On 9 February 2019, Ernia released the song “La pelle del puma,” a commercial tribute to the partnership between AC Milan and Puma. Preceded by the music videos for the tracks “Domani” and “Simba,” Ernia released his second studio album “68” on September 7, 2018 through Island Records. The album consists of twelve tracks, produced by Marz and Shablo, including the single 68. The album’s name is based on the bus of the same name that runs through Bonola, on the outskirts of the QT8 district. The album cover is a reference to the cover photo of the January 1950 issue of the American magazine Vogue, taken by Erwin Blumenfeld. On 7 March 2019, during the final show of the “68 Tour” in Milan, Ernia announced the release of a reissue of the album, titled 68 (Till the End). It was set for release on April 5 and this new edition included a second CD featuring seven tracks, including the lead single “Certi giorni”, produced in collaboration with Nitro.

On 19 June 2020, the third studio album Gemelli was released. The title is meant to represent “two very similar sides that can have very different characteristics.” The album is also accompanied by the single "Superclassico", released on the same day. The album reached the top of the FIMI Album Chart, and was certified five-times platinum; the only single, "Superclassico", reached the top of the Top Singles chart, and he earned seven platinum certifications.

On 20 May 2021, a reissue of the album was released, titled Gemelli (ascendente Milano), featuring six previously unreleased tracks, including the single "Di notte" featuring Sfera Ebbasta and Carl Brave.
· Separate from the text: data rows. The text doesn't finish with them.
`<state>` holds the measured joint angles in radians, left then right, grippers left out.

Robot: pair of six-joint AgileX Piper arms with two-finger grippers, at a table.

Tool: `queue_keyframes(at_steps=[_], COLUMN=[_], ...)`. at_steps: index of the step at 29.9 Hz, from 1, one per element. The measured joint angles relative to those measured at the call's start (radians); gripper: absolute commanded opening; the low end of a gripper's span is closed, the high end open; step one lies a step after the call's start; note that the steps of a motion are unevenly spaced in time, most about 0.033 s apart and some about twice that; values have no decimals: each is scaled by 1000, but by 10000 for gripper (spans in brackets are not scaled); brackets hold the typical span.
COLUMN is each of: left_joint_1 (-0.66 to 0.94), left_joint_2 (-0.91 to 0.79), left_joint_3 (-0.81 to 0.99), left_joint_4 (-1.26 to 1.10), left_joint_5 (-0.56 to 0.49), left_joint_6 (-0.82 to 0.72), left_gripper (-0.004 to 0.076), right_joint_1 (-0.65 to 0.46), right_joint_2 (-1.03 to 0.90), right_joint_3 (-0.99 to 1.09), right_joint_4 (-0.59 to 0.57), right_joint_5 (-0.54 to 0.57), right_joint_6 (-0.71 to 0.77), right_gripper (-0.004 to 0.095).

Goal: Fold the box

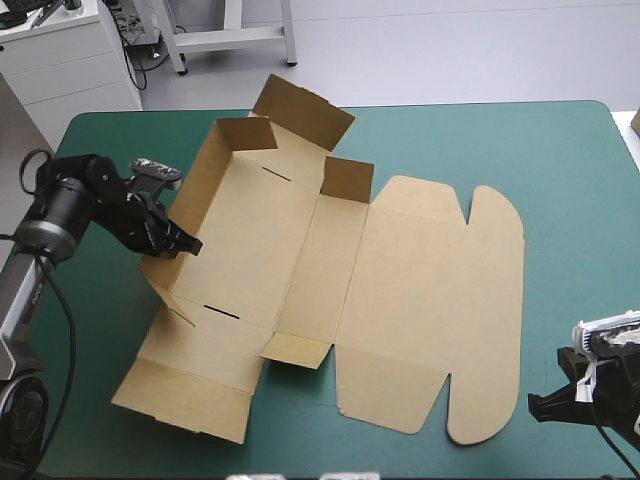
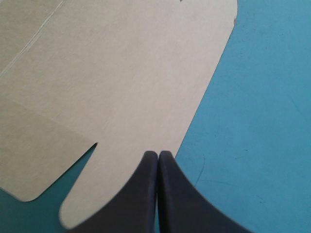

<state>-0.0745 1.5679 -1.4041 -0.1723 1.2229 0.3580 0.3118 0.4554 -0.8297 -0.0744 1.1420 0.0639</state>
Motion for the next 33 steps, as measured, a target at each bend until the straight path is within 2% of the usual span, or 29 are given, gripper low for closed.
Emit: queue_keyframes(at_steps=[12, 17, 23, 33], left_joint_1=[-307, -390, -498, -574], left_joint_2=[188, 222, 228, 228], left_joint_3=[-267, -277, -277, -278], left_joint_4=[381, 414, 526, 589], left_joint_5=[17, -4, -80, -152], left_joint_6=[82, 87, 126, 166], left_gripper=[-32, -32, -32, -33], right_joint_1=[0, 0, 0, 0], right_joint_2=[0, 0, 0, 0], right_joint_3=[0, 0, 0, 0], right_joint_4=[0, 0, 0, 0], right_joint_5=[1, 1, 1, 2], right_joint_6=[33, 54, 73, 86], right_gripper=[-23, -23, -23, -23])
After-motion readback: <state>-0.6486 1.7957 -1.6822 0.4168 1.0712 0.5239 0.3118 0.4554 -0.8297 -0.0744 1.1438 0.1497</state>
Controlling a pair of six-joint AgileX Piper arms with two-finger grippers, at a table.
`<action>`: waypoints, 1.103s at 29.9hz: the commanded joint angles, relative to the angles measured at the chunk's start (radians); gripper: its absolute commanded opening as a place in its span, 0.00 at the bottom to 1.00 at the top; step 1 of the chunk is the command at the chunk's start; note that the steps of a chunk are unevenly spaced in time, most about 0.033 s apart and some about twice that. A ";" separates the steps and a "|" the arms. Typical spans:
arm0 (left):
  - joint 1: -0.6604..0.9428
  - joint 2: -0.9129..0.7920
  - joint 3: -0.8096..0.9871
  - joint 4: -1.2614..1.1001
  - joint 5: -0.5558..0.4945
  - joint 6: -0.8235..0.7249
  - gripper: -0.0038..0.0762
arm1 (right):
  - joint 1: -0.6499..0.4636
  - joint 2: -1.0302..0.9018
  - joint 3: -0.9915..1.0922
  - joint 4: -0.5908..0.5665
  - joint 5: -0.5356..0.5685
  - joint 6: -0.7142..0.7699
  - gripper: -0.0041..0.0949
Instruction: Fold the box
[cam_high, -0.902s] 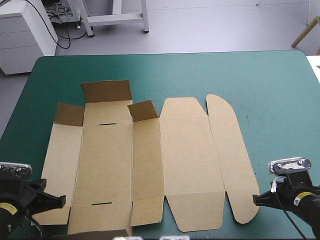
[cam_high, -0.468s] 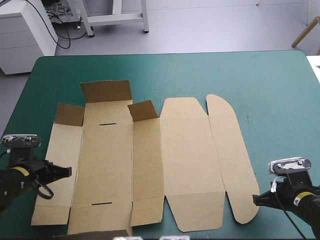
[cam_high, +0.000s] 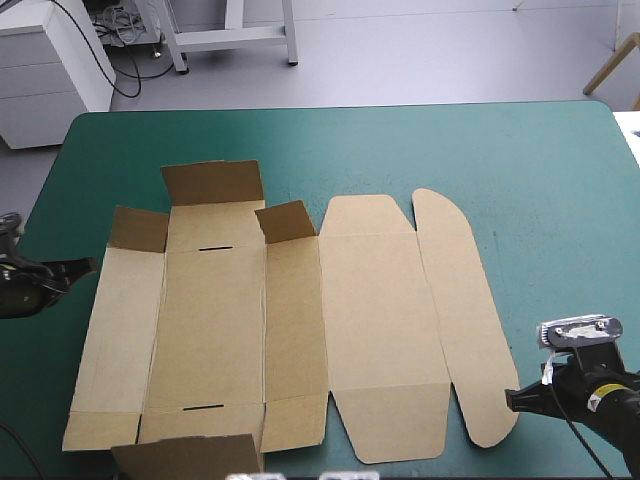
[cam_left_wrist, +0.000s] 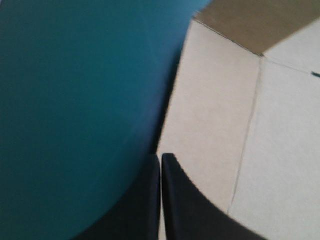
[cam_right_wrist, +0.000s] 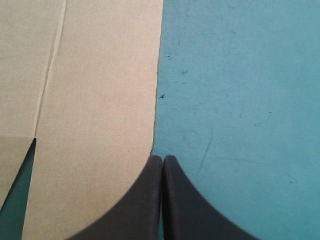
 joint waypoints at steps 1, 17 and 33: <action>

=== 2022-2024: Io non ho paura ===
On 26 October 2022, Ernia announced his musical comeback through his social media channels, announcing his fourth studio album Io non ho paura. The album was released on 18 November 2022. After debuting at the top of the FIMI Album chart, was certified triple platinum. Leading up to its release, promotional posters were displayed in various Italian cities bearing the phrase “Are you afraid of the new? You should be.” On November 10, a documentary based on the album was released via Esse magazine, in which Ernia and various producers discussed the album’s creation and concept; various guest artists, including Rkomi, Gaia, Marco Mengoni, and Salmo, were also in the documentary. The first single, "Bella fregatura", was released simultaneously with the album.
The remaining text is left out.